→ **DATA**:
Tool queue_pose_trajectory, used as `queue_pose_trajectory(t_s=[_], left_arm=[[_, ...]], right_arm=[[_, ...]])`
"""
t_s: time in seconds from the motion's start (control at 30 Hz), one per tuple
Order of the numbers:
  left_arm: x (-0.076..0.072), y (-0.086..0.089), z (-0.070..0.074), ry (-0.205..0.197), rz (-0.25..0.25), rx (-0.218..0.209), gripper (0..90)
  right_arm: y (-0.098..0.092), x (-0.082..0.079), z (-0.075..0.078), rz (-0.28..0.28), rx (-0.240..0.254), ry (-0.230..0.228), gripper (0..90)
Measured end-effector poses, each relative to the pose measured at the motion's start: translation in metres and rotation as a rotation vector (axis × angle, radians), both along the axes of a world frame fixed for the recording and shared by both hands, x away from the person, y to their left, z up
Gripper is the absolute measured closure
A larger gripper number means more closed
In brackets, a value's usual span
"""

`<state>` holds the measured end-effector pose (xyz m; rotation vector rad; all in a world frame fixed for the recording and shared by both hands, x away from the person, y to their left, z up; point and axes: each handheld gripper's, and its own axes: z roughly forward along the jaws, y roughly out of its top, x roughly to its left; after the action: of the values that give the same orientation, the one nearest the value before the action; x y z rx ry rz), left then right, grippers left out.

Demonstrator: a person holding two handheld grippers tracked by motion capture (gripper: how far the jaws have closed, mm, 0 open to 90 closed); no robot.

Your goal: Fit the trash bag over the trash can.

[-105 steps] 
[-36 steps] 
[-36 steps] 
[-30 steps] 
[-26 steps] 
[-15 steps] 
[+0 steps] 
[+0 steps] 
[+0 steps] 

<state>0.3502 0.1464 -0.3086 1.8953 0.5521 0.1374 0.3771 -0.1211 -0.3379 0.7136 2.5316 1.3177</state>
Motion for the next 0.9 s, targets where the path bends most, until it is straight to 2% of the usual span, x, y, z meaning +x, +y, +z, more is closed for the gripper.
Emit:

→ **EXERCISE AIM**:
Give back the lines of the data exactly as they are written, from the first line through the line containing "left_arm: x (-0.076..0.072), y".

→ **YOUR SOLUTION**:
Tool queue_pose_trajectory, used as `queue_pose_trajectory(t_s=[_], left_arm=[[_, ...]], right_arm=[[_, ...]])`
"""
t_s: time in seconds from the motion's start (control at 30 Hz), one per tuple
Order of the numbers:
  left_arm: x (-0.076..0.072), y (-0.086..0.089), z (-0.070..0.074), ry (-0.205..0.197), rz (-0.25..0.25), rx (-0.218..0.209), gripper (0..90)

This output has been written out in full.